Google employees on Reddit answers questions. - pavs
http://www.reddit.com/r/AskReddit/comments/clz1m/google_employees_on_reddit_fire_up_your_throwaway/
======
dotBen
_I don't have a Reddit account as I've never found the inclination to be part
of that community, but the two thoughts on the topic I would raise here (which
pertain to engineering jobs):_

1) For all the perks
([http://www.reddit.com/r/AskReddit/comments/clz1m/google_empl...](http://www.reddit.com/r/AskReddit/comments/clz1m/google_employees_on_reddit_fire_up_your_throwaway/c0tiv76))
I believe I can 'buy' them myself for <$10,000 year (expensive lunches, gym
membership, pay someone to wash my clothes, etc).

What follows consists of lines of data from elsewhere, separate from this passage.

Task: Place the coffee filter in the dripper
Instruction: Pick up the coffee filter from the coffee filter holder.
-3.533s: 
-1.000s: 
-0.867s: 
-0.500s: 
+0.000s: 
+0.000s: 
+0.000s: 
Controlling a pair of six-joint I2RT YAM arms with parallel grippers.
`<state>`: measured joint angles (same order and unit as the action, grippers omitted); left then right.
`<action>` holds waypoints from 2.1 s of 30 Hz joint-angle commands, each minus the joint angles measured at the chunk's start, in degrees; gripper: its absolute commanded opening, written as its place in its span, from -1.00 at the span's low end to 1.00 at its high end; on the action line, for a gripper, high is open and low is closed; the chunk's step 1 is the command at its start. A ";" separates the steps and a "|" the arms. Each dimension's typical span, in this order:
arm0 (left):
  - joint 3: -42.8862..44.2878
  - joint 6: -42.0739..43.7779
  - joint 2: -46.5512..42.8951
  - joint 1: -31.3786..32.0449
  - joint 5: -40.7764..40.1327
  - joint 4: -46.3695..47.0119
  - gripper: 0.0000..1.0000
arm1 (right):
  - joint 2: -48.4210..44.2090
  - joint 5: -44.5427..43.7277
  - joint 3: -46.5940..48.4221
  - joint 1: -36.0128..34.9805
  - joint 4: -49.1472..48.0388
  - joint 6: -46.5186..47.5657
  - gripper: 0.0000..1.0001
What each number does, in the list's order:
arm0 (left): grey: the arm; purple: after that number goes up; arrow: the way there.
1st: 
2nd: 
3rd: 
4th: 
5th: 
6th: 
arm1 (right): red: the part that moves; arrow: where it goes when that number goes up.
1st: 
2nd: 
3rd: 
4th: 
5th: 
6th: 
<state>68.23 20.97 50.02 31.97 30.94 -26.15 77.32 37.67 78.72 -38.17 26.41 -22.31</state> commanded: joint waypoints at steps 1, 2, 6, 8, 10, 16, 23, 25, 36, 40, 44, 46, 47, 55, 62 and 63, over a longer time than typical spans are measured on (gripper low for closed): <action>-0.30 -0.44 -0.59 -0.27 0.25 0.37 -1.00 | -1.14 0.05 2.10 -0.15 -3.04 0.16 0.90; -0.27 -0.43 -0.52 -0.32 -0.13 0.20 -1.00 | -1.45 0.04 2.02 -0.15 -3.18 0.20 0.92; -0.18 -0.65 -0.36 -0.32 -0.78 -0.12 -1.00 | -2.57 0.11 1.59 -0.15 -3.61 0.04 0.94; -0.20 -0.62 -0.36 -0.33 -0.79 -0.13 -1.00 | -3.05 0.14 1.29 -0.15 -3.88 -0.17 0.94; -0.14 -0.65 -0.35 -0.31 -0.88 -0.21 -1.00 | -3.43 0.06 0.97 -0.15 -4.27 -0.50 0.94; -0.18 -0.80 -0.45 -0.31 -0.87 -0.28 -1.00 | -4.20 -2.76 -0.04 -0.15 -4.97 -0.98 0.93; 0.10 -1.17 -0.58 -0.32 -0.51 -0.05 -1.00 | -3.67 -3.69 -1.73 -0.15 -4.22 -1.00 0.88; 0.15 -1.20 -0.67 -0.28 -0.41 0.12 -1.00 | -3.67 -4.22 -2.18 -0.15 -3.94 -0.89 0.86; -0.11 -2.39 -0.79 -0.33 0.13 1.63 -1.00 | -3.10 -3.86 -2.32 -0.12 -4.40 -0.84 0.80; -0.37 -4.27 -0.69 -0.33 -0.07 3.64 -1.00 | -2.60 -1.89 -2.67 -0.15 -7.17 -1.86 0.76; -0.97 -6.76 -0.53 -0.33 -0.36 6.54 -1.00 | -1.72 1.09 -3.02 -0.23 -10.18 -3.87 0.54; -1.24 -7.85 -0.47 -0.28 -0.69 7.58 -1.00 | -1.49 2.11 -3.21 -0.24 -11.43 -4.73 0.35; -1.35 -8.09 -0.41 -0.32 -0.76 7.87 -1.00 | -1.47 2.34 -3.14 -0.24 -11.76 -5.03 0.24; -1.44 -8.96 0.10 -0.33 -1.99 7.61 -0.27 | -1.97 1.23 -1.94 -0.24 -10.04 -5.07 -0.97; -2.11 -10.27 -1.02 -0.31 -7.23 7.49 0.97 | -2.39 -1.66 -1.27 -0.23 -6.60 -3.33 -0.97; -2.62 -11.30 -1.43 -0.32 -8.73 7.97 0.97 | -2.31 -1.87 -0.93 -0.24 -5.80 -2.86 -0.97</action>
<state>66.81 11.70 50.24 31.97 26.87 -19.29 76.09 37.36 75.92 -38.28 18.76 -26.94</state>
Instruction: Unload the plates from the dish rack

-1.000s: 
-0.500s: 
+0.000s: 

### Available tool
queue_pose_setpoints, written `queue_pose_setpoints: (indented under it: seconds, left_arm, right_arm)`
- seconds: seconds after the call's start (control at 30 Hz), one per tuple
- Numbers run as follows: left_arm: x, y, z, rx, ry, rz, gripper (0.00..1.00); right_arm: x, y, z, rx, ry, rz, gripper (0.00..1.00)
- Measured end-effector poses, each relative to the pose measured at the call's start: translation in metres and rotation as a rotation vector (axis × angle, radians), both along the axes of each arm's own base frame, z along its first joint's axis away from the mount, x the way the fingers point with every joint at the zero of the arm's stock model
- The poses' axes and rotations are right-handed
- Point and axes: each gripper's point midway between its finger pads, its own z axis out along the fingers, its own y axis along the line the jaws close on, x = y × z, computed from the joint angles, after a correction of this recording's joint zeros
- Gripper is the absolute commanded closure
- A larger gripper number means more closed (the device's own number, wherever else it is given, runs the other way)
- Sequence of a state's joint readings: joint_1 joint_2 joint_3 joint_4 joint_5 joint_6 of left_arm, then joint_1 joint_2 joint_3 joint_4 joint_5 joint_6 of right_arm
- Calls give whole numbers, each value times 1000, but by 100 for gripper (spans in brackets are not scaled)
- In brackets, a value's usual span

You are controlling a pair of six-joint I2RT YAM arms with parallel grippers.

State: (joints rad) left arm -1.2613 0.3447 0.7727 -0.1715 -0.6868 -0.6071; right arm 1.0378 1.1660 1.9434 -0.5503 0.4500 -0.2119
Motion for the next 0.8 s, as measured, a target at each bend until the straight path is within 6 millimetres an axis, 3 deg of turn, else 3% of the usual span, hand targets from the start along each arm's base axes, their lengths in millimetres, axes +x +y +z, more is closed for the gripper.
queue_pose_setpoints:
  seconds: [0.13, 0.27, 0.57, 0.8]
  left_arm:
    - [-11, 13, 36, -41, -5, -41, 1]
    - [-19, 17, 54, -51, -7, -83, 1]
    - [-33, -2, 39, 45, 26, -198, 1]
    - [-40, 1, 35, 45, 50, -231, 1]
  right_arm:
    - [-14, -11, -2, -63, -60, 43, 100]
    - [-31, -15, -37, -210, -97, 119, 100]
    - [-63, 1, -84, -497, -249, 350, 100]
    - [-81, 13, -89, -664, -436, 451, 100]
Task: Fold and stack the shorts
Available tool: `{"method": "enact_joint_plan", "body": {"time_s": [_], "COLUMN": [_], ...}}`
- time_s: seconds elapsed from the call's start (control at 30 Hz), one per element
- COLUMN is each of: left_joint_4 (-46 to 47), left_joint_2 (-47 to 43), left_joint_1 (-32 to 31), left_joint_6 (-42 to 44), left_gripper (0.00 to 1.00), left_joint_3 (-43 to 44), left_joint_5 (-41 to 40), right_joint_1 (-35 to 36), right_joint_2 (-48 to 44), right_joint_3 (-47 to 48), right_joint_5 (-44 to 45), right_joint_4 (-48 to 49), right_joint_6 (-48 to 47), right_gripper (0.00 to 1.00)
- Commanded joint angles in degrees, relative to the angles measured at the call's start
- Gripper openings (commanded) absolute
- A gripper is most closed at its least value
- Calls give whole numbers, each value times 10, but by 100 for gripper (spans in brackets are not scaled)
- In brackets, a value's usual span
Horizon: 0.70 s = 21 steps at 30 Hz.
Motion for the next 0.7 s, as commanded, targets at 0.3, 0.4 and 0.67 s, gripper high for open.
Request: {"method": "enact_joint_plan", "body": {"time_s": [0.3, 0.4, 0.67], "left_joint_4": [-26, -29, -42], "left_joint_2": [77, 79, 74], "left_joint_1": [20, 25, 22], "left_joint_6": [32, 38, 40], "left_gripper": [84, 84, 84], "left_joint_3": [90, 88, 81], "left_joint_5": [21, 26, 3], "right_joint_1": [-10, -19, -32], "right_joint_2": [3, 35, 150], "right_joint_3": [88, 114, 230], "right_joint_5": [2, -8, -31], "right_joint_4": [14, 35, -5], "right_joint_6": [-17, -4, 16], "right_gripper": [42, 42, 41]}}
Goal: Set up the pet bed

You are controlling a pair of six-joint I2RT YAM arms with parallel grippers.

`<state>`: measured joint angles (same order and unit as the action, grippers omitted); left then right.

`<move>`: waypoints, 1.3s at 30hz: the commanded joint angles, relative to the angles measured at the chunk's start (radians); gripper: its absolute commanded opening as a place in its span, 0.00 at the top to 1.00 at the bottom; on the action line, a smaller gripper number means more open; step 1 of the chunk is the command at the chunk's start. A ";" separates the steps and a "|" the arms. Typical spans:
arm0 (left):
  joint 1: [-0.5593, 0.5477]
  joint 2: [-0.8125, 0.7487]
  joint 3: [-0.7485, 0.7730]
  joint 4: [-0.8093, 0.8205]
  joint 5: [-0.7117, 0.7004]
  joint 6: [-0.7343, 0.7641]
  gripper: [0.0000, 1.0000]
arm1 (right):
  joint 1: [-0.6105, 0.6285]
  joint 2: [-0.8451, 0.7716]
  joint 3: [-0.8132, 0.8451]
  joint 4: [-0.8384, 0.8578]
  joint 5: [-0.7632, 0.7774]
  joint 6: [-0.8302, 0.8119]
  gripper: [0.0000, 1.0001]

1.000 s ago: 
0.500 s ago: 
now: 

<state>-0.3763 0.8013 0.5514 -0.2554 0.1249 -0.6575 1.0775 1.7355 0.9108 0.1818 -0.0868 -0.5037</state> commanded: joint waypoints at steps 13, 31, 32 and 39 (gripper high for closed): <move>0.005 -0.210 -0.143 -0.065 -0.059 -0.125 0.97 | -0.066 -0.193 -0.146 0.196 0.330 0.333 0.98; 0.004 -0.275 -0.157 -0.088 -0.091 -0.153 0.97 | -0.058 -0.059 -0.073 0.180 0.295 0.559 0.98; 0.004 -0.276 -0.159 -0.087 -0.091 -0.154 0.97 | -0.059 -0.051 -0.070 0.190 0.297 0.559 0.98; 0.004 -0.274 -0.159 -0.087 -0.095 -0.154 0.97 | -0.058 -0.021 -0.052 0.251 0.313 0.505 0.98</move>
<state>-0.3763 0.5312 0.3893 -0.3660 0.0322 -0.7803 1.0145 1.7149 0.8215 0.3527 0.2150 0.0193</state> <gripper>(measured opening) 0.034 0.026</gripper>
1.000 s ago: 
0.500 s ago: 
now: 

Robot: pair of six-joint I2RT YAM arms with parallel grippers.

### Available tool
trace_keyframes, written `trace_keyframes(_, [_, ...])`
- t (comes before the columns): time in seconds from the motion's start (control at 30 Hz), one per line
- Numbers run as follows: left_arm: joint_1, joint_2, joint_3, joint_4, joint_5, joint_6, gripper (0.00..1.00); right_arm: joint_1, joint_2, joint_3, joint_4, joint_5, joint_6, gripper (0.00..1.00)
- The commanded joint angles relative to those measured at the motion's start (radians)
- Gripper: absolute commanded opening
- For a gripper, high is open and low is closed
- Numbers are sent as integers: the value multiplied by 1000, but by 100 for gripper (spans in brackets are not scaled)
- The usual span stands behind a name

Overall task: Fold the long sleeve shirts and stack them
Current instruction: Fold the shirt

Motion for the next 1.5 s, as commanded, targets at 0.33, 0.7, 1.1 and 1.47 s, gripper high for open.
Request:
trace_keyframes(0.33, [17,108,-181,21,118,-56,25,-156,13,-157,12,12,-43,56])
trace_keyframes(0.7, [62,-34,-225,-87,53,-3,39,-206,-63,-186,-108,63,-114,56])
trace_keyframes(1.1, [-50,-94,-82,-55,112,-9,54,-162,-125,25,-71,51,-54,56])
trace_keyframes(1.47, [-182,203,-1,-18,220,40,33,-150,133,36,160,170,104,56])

Given that Google only pays
average wages, this means that so long as I am working somewhere that is
paying me over $10k above average salary, then I'm doing better than a
Googler.

2) On bonuses, Google will give several $million to key folks who were
instrumental in the success of high-profile google products (eg Google Maps
folks walked away with several $million each). Don't forget, though, that
unlike a startup the tax situation on that is probably rough - normal income
rather than capital gains.

I guess both of the above indicate that, for me at my stage in my career,
money considerations are a key part of where I place myself as a resource over
'cool place to work' - which is a reason I don't work for Google.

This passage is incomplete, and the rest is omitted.